BurningFrog · 2 years ago

That's an interesting idea.

I look at hard to understand code pretty often. Maybe ChatGPT can be helpful there too.

amelius · 2 years ago

The "hallucinations" can also be frustrating, though.

BurningFrog · 2 years ago

They do happen, but that happens when I work with humans as well.

I won't blindly trust either partner, and at least ChatGPT isn't insulted when I check if it is right :)

hanland · 2 years ago

Synopsis: ChatGPT is great at stealing from LeetCode, but is horrible at doing anything creative.

We knew that already, but it is good to have an academic publication to link to.

jppope · 2 years ago

that was cracking me up... they took a data set that no doubt has tons of discussion and documentation out there and used that as the basis for the research...

number6 · 2 years ago

And to add on this, a method for testing coding abilities, which programmers think very little of, since it does not show how good some is at programming, only at leetcoding

guilamu · 2 years ago

These days, I'm using Claude 3.5 to create WordPress plug-ins with some success and some failures. What is sure though, is that Clause is miles better than chat gpt at creating WordPress plug-ins. The last 10 times I tried to create one with chatgpt, I had a total WordPress failure.

TheRoque · 2 years ago

Can you specify which version of ChatGPT you used ? It's not helpful to say "ChatGPT" because there's a huge gap between the versions.

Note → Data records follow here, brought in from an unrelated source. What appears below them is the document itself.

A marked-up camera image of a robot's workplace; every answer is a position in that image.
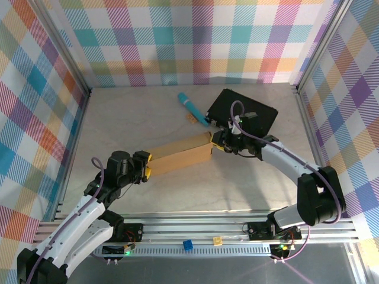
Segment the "cardboard box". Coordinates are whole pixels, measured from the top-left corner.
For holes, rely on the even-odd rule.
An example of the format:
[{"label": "cardboard box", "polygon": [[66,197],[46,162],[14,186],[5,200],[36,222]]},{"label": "cardboard box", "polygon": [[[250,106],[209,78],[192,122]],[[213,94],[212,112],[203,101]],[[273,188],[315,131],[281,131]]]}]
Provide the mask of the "cardboard box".
[{"label": "cardboard box", "polygon": [[183,169],[211,159],[213,145],[211,133],[206,132],[191,138],[146,150],[152,159],[147,166],[152,176]]}]

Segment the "plaid wall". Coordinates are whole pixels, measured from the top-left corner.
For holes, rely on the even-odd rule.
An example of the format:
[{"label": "plaid wall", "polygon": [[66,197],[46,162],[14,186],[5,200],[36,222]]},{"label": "plaid wall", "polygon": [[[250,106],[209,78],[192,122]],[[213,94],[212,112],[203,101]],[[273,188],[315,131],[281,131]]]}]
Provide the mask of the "plaid wall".
[{"label": "plaid wall", "polygon": [[324,2],[45,0],[95,87],[288,82]]},{"label": "plaid wall", "polygon": [[364,256],[379,267],[379,1],[353,2],[304,90],[323,158],[338,171],[347,213],[364,240]]},{"label": "plaid wall", "polygon": [[336,8],[338,7],[338,4],[340,3],[341,0],[333,0],[332,5],[329,7],[329,10],[321,24],[320,30],[317,33],[317,36],[314,38],[311,47],[308,49],[307,56],[303,61],[303,64],[301,64],[300,71],[297,73],[296,78],[294,82],[290,82],[291,84],[298,85],[302,75],[304,74],[304,71],[307,69],[308,63],[313,55],[313,53],[316,50],[317,45],[320,43],[320,40],[322,39],[327,25],[329,21],[332,19],[332,16],[334,12],[336,11]]},{"label": "plaid wall", "polygon": [[84,95],[27,0],[0,0],[0,283],[51,213]]}]

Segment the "small yellow object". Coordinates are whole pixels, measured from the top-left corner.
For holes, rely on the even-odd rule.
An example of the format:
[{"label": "small yellow object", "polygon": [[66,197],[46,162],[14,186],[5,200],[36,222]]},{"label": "small yellow object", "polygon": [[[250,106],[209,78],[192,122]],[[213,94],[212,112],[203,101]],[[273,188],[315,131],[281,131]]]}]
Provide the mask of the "small yellow object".
[{"label": "small yellow object", "polygon": [[190,121],[191,124],[195,124],[197,122],[196,117],[194,117],[192,114],[187,114],[185,117]]},{"label": "small yellow object", "polygon": [[212,136],[211,136],[210,143],[212,143],[213,146],[216,147],[217,149],[219,149],[219,150],[221,150],[222,152],[224,152],[224,147],[221,147],[221,146],[217,145],[216,143],[213,143],[212,140],[213,140],[213,134],[212,134]]},{"label": "small yellow object", "polygon": [[213,245],[214,246],[222,246],[223,245],[223,240],[221,237],[214,237],[213,238]]},{"label": "small yellow object", "polygon": [[149,179],[151,174],[152,174],[151,168],[147,167],[144,175],[146,176],[147,179]]}]

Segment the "colorful checkered backdrop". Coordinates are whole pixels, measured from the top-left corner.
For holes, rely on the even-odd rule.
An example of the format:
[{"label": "colorful checkered backdrop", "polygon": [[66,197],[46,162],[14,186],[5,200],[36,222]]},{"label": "colorful checkered backdrop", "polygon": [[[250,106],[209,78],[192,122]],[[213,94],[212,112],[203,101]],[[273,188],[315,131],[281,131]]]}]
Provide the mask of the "colorful checkered backdrop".
[{"label": "colorful checkered backdrop", "polygon": [[84,95],[27,0],[0,0],[0,283],[52,211]]},{"label": "colorful checkered backdrop", "polygon": [[323,158],[339,174],[365,257],[379,267],[379,1],[355,0],[304,88]]},{"label": "colorful checkered backdrop", "polygon": [[94,87],[288,82],[324,2],[45,0]]},{"label": "colorful checkered backdrop", "polygon": [[316,48],[319,45],[319,43],[320,43],[320,41],[321,41],[321,39],[322,39],[326,29],[327,29],[327,26],[328,26],[330,20],[332,19],[332,16],[334,15],[334,13],[338,7],[338,4],[340,2],[341,2],[341,0],[333,0],[333,4],[329,7],[329,10],[328,10],[328,12],[327,12],[322,24],[321,24],[320,30],[318,31],[317,36],[314,38],[312,45],[307,52],[307,56],[303,61],[303,64],[301,64],[300,71],[296,74],[296,78],[295,78],[294,82],[290,82],[291,84],[293,83],[294,85],[298,85],[302,75],[304,74],[305,70],[308,67],[309,61],[310,61],[313,53],[316,51]]}]

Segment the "blue marker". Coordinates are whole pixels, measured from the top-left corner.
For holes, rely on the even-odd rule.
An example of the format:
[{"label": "blue marker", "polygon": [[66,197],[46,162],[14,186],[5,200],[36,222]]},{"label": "blue marker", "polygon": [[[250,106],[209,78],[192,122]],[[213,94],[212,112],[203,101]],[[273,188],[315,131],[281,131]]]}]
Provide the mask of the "blue marker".
[{"label": "blue marker", "polygon": [[194,117],[196,117],[197,120],[199,120],[205,126],[209,126],[208,121],[205,120],[205,116],[194,106],[194,104],[184,93],[179,93],[178,99],[182,104],[184,104],[189,112],[192,113]]}]

UniverseHacker · 2 years ago

Definitely a pet peeve of mine that “ChatGTP” entered the popular lexicon as the name for all OpenAI models, when it’s just a web interface for running LLM models, not a specific model- and the different models have vastly different capabilities.

tiahura · 2 years ago

Scoff all you want, but this 40 year hobby coder's projects have gotten geometrically better in design and functionality - on OSs and languages I've never touched before. Whether it's been VBA, SwiftUI or DEBUG.COM.

esafak · 2 years ago

MSDOS DEBUG.COM? For what?

fragmede · 2 years ago

Microsoft open sourced the code for MS-DOS 2.0 to github, so there's fun nostalgia projects to be had.

https://github.com/microsoft/MS-DOS/

sebzim4500 · 2 years ago

Using GPT-3.5 for this is insane, except as a comparison for GPT-4o etc.

okanat · 2 years ago

This means they are simply overfitting the training dataset which also increases their likelyhood of producing an almost the same output of their training data and violating copyright.

CamperBob2 · 2 years ago

No, it means they tested an obsolete version and got irrelevant results.

whoisthemachine · 2 years ago

I do not understand why this was flagged, this research gives important information on LLM's that contrasts with the marketing fluff we're seeing out of big tech.

p1esk · 2 years ago

Probably because they used GPT 3.5 to make general claims about LLMs.

nunez · 2 years ago

tons of big-LLM astroturfing on this site.